Dry It, Weigh It, Roll It: Dealing with Algae Outside of the Stream

The frantic pace of the summer has subsided (somewhat) and we are back to the stability of a weekly schedule. With classes well under way, multitasking is the name of the game when it comes to finishing homework and still moving forward with our research. It really makes us appreciate our summer abroad for the freedom from distraction it provided.
A dried, weighed, and rolled algae sample
            As Jill mentioned in the previous blog, we are processing the dried algal samples we collected over the summer. I have finished rolling samples to be run on the isotope ratio mass spectrometer (IRMS) to determine the 15N/14N ratios, as well as the overall carbon and nitrogen content within each algal sample. This was a tedious process that involved measuring out micrograms of algae into a small tin capsule – mere dust under normal circumstances, but powerful data in our hands. This will allow us to determine how much of our 15N2 isotope got fixed and incorporated into biomass through the course of our field incubations in Iceland. Finally, we will get to see if this method worked like we thought it would.  Since we already have gas samples analyzed from the field, we know how much nitrogen fixation was occurring based on the acetylene reduction method. Comparing these results to the 15N isotope data will give us two measurements of nitrogen fixation rates and may help to illuminate the strengths and weaknesses of both methodologies.

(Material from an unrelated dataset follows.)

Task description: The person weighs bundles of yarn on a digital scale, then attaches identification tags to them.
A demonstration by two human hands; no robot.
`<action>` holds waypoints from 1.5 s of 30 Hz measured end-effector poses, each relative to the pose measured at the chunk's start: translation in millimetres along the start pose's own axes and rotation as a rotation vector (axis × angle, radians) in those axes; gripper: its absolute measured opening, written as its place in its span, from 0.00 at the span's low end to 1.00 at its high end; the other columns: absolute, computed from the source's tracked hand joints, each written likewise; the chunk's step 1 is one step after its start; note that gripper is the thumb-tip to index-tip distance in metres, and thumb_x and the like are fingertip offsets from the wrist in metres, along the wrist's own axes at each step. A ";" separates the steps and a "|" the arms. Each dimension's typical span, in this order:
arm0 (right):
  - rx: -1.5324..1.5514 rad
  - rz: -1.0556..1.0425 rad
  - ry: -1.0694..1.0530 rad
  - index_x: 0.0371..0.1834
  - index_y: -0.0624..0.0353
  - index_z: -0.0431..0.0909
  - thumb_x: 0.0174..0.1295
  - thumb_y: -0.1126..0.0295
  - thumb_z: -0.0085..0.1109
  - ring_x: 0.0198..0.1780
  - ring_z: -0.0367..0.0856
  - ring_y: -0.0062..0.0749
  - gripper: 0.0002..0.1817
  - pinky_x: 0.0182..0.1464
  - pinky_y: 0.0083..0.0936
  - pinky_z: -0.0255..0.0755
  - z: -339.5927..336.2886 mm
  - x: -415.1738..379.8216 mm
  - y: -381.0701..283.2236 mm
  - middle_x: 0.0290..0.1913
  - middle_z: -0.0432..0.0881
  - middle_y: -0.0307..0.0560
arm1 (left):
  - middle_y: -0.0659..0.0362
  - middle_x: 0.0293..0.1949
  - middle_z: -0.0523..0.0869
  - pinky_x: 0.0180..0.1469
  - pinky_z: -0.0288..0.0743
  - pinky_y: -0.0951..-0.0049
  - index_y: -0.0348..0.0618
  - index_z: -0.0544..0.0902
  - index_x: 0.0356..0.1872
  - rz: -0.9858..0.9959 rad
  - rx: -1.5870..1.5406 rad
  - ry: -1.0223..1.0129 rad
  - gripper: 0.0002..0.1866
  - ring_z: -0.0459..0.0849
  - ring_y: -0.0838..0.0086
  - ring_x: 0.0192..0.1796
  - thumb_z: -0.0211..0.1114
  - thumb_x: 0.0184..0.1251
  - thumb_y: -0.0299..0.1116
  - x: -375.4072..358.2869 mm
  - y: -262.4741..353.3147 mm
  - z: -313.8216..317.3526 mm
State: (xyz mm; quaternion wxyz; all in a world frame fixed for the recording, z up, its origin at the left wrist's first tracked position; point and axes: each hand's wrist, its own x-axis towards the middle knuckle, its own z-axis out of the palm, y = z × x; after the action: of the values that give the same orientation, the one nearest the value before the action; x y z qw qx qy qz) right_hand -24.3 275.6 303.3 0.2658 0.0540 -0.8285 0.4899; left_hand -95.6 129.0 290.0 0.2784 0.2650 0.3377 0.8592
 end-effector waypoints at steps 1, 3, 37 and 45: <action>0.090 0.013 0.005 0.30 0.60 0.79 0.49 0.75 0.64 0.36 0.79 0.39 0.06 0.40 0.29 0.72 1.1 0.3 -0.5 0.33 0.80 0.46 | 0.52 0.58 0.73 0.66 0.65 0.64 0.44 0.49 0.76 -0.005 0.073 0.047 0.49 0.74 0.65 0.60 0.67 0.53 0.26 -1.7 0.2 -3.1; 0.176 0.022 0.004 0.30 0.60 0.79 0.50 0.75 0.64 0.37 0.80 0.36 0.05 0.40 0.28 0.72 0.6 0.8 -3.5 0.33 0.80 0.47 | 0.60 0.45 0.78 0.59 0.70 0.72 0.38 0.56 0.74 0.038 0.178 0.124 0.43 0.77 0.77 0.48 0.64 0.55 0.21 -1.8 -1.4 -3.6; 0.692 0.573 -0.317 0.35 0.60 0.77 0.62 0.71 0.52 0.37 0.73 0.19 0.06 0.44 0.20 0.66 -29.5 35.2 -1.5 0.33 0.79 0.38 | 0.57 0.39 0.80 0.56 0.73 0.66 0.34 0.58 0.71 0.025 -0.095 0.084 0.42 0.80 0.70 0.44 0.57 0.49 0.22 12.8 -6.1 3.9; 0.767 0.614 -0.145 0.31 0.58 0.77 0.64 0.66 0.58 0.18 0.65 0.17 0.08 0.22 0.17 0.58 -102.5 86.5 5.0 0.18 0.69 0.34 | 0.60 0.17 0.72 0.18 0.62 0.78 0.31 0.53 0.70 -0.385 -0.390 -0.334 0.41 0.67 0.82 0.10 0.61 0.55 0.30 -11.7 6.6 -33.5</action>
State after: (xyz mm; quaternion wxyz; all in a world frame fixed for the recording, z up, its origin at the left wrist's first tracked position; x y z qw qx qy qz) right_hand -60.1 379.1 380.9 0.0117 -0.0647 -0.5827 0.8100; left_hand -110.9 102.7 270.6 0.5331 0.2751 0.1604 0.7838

Delor running a sample for P content
            In addition, I have been wrestling with another lab protocol that will tell us the phosphorus content in each of our algal samples. This has been challenging in the sense that we have to be sure that this method is giving us precise and accurate values. I have spent a great deal of of time practicing the techniques and various steps involved to ensure that we will be able to get the best results when we work with our actual samples.  Again, troubleshooting and problem-solving is key in our success – we need to intimately understand the protocols, equipment, and samples we are working with in order to achieve results that we can be confident in sharing with the world.
It has been interesting switching from large ecosystem scale field work to working with small scale microscopic lab procedures, like measuring nitrogen and phosphorus content in algae. Switching between moving big blobs of Nostoc around a stream to weighing miniscule amounts of powdered algae to determine their nutrient content presents its own challenges. The work is much more tedious and monotonous, but it still requires a high level of concentration to avoid sample contamination and ensure that the method works. It has been an exercise of both my patience and my chemistry techniques. I think I have found a balance between being so focused the work is frustrating and being absent-minded and making mistakes. I now look forward to my lab work as finals approach as a way to clear my mind in a more meditative fashion.
Delor pulling algal samples out of the muffle furnace for P analysis
   With Bayley’s presentation coming up we are beginning to meet our deadlines for this semester. We are all so proud of the work that we have done so far, and we are very excited to see how Bayley has synthesized our results and what she has to say about them! But this is by no means the end of our work, and there will be more to come next semester, including my upcoming presentation at the Society for Freshwater Science meeting!